8
May 16

## What is a stationary process?

What is a stationary process? More precisely, this post is about a discrete weakly stationary process. This topic is not exactly a beginners Stats, I am posting this to help those who study Econometrics using Introduction to Econometrics, by Christopher Dougherty, published by Oxford University Press, UK, in 2016.

Point of view. At discrete moments in time $t$, we observe some random variables $X_t$$X_t$ can be, for example, periodical temperature measurements in a certain location. You can imagine a straight line, with moments $t$ labeled on it, and for each $t$, some variable $X_t$ attached to it. In general, $X_t$ may have different distributions and in theory time moments may extend infinitely to the left and right.

Definition. We say that the collection $\{X_t\}$ is (weakly) stationary if it satisfies three conditions:

1. The means $EX_t$ are constant (that is, do not depend on $t$),
2. The variances $Var(X_t)$ are also constant (same thing, they do not depend on $t$), and
3. The covariances $Cov(X_t,X_s)=f(|t-s|)$ depend only on the distance in time between two moments $t,s$.

Regarding the last condition, recall the visualization of the process, with random variables sticking out of points in time, and the fact that the distance between two moments $t,s$ is given by the absolute value $|t-s|$. The condition $Cov(X_t,X_s)=f(|t-s|)$ says that the covariance between $X_t,X_s$ is some (unspecified) function of this distance. It should not depend on any of the moments $t,s$ themselves.

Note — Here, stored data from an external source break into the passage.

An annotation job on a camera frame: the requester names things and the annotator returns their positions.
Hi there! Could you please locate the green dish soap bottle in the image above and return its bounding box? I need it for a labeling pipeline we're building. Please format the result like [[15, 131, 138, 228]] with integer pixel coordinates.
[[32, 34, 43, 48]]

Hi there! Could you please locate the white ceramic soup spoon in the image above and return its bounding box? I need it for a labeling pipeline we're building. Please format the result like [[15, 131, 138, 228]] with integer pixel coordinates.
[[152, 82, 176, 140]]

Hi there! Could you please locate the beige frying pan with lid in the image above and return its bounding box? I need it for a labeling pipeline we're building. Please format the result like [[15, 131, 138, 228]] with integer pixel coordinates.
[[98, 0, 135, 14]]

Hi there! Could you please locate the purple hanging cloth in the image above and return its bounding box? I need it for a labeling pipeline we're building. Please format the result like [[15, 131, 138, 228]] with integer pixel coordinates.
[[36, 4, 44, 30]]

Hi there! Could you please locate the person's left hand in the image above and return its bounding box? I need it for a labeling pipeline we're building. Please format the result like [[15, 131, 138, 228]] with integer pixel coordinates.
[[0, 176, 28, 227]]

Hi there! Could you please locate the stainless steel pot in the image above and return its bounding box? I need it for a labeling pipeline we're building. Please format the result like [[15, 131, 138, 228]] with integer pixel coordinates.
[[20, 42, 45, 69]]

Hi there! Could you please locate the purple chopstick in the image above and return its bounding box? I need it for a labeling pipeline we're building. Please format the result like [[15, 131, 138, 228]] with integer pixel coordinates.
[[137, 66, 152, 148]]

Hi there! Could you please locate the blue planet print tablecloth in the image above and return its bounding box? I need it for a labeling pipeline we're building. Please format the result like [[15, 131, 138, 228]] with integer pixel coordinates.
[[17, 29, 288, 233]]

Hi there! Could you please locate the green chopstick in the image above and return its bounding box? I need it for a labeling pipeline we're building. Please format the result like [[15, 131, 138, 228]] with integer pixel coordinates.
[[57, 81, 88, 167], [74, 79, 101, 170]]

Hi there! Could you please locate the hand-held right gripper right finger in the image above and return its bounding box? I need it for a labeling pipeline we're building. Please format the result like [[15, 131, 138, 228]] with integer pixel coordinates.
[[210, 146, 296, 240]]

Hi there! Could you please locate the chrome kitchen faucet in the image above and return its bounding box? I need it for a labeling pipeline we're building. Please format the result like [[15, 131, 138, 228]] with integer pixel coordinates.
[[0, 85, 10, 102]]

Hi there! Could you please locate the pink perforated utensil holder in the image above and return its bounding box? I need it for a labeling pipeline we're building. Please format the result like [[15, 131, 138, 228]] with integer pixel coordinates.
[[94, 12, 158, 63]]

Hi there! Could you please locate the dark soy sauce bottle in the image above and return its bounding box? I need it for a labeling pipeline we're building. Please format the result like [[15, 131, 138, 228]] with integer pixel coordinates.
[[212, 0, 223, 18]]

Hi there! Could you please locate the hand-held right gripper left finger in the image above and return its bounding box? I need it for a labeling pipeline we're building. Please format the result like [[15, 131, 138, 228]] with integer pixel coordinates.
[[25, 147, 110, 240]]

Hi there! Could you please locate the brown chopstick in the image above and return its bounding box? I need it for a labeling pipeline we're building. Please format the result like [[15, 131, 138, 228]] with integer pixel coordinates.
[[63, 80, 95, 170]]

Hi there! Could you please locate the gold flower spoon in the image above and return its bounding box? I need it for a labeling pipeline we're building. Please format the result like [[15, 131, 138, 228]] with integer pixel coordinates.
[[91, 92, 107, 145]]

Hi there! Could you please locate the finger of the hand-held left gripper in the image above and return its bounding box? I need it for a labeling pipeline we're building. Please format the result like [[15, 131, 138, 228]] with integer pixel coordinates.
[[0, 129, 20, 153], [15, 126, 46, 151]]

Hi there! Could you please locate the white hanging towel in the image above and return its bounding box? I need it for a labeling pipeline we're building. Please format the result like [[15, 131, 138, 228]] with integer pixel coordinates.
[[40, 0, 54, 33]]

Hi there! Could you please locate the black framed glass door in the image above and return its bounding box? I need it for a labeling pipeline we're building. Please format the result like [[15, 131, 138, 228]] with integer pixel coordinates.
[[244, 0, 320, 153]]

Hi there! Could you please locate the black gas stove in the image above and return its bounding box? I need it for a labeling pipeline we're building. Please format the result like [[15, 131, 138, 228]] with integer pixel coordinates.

If you want a complex definition to stay in your memory, you have to chew and digest it. The best thing to do is to prove a couple of properties.

Main property. A sum of two independent stationary processes is also stationary.

Proof. The assumption is that each variable in the collection $\{X_t\}$ is independent of each variable in the collection $\{Y_t\}$. We need to check that $\{X_t+Y_t\}$ satisfies the definition of a stationary process.

Obviously, $E(X_t+Y_t)=EX_t+EY_t$ is constant.

Similarly, by independence we have $Var(X_t+Y_t)=Var(X_t)+Var(Y_t)$, so variance of the sum is constant.

Finally, using properties of covariance,

$Cov(X_t+Y_t,X_s+Y_s)=Cov(X_t,X_s)+Cov(X_t,Y_s)+Cov(Y_t,X_s)+Cov(Y_t,Y_s)=$

(two terms disappear by independence)

$=Cov(X_t,X_s)+Cov(Y_t,Y_s)=f(|t-s|)+g(|t-s|)=h(|t-s|)$

(each covariance depends only on $|t-s|$, so their sum depends only on $|t-s|$).

Conclusion. You certainly know that $0+0=0$. The above property is similar to this:

stationary process + stationary process = stationary process

(under independence). Now you can understand the role of stationary processes in the set of all processes: they play the role of zero. That is to say, the process $\{X_t\}$ is not very different from the process $\{Y_t\}$ if their difference is stationary.

Generalization. Any linear combination of independent stationary processes is stationary.